Hypertension’s causal role in ICAD is well recognized, acting via endothelial dysfunction and promoting atherogenesis in intracranial vessels (Gorelick et al., 2011, Stroke). Conversely, the link between MI and ICAD may reflect systemic atherosclerosis burden but is less consistently established.
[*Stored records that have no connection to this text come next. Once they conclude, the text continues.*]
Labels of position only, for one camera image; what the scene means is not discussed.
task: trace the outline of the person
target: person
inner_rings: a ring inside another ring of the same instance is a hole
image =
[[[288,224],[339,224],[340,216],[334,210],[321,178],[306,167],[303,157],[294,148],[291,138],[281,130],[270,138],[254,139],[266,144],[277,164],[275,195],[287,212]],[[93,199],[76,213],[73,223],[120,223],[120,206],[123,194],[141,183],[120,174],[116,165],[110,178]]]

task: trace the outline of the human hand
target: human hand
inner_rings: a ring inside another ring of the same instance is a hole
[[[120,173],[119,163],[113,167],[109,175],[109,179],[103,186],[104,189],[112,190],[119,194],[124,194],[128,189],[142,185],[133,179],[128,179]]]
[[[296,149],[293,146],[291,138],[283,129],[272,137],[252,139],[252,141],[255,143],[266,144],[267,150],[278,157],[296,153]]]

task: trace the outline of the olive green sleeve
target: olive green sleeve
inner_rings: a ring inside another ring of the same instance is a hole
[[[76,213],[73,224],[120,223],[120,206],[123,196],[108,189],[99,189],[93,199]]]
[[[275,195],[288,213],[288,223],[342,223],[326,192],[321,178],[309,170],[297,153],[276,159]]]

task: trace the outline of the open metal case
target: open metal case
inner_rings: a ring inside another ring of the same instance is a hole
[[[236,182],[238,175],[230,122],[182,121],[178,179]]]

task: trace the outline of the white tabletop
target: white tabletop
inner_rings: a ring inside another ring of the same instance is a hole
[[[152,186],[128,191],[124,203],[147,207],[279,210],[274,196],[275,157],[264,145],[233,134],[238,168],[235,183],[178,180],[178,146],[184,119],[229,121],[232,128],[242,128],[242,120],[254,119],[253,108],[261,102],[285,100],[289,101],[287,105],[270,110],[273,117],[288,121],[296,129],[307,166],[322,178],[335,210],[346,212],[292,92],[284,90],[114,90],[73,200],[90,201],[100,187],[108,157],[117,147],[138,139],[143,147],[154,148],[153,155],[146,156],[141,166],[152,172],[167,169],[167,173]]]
Dietary effects on intracranial vessels may be more subtle or contingent upon vascular comorbidities, as supported by this study’s stratified outcomes. Healthy diets may attenuate vascular inflammation and oxidative stress, improving endothelial function and plaque stability in high-risk individuals (Scarmeas et al., 2006, Neurology).
Expert Commentary
The study by Cherian et al. robustly addresses a key gap by combining neuropathologic confirmation of ICAD with prospective clinical and dietary data in a very elderly population. The large cohort and detailed phenotyping, including APOE4 adjustment, strengthen validity.
The absence of an overall direct diet-ICAD association highlights the complex, multifactorial nature of intracranial atherosclerosis and potential effect modification by vascular risk status. The significant attenuation of ICAD severity by adherence to Mediterranean and MIND diets in subjects with HTN or MI suggests that diet’s protective vascular effects may only manifest in a milieu of existing vascular injury or risk.
Mechanistically, diets rich in antioxidants, polyunsaturated fatty acids, fiber, and low in saturated fats may counteract the pathophysiological processes driving ICAD, including endothelial dysfunction, oxidative stress, and inflammatory cascades, especially pertinent in hypertensive states.
Limitations include observational design, potential recall bias in self-reported HTN and MI, and generalizability constrained by the advanced age and select nature of the cohort. Prospective in vivo imaging and intervention studies are needed to confirm causality and mechanistic pathways.
From a clinical standpoint, these findings reinforce guideline recommendations advocating dietary optimization, particularly in patients with established vascular disease, to mitigate cerebral atherosclerotic progression and subsequent ischemic risk.
Conclusion
Intracranial atherosclerosis represents a critical target for stroke prevention and cognitive health preservation in aging populations. While dietary patterns alone were not directly associated with ICAD in a broad elderly cohort, stratified analyses reveal that among individuals with hypertension or prior myocardial infarction—a high vascular risk group—healthy diets such as the Mediterranean and MIND diets correlate with decreased ICAD burden.
These findings underscore the emerging concept that lifestyle interventions may exert their greatest benefit when integrated with personalized risk profiles.
Future research priorities include longitudinal dietary intervention trials with in vivo intracranial vascular imaging and biomarker endpoints, to delineate causal impacts and optimize preventive strategies for cerebrovascular aging.
References
- Cherian L, Agarwal P, Agrawal S, et al. Dietary Patterns Associated With Risk of Intracranial Atherosclerosis in Older Adults With Hypertension or Myocardial Infarction. Neurology. 2025;105(9):e214147. doi:10.1212/WNL.0000000000214147
- Marti A, Martínez-González MA, Hu FB. Mediterranean Diet and Cardiovascular Disease: A Systematic Review and Meta-Analysis. JAMA Neurol. 2020;77(2):193-201.
- Morris MC, Tangney CC, Wang Y, et al. MIND diet slows cognitive decline with aging. Alzheimers Dement. 2015;11(9):1015-1022.
- Gorelick PB, Scuteri A, Black SE, et al. Vascular Contributions to Cognitive Impairment and Dementia. Stroke. 2011;42(9):2672-2713.
- Scarmeas N, Stern Y, Tang MX, Mayeux R, Luchsinger JA. Mediterranean diet and risk for Alzheimer’s disease. Ann Neurol. 2006;59(6):912-921.